From the material below, copy out each line with the word "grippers" in it.

» Dataset excerpt
======
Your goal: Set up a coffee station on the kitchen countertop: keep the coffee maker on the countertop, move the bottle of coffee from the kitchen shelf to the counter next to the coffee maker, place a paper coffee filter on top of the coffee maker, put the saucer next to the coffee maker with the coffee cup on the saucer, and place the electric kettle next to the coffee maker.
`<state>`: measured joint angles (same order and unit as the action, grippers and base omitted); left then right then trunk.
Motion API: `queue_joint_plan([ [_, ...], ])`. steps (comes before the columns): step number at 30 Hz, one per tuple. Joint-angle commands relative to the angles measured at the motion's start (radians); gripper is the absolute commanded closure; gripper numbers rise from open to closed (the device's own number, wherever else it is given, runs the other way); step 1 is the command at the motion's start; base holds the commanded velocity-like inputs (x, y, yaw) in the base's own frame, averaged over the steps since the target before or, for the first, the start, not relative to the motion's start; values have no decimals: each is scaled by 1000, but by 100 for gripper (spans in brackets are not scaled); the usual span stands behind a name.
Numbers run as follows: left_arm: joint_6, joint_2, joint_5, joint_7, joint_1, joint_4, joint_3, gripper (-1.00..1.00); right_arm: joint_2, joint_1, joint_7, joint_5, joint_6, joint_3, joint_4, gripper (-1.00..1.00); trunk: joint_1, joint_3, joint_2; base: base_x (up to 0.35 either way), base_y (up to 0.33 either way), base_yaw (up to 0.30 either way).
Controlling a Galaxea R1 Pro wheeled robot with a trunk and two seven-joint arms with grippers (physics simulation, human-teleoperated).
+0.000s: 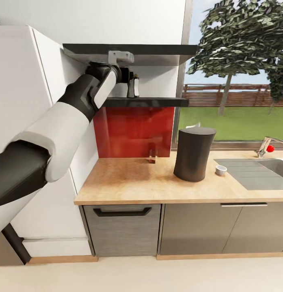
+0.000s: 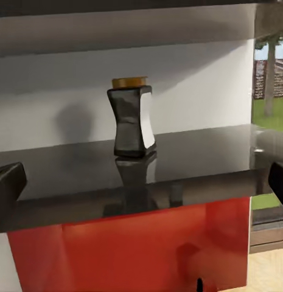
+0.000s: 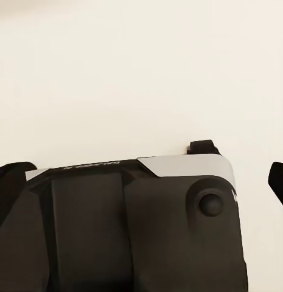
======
» Output of the exercise
`<state>`: measured joint angles (same order and unit as the action, grippers and base omitted); left then right then trunk.
Controlling a Galaxea R1 Pro wheeled robot with a trunk and two seven-joint arms with grippers (physics simulation, human-teleoperated).

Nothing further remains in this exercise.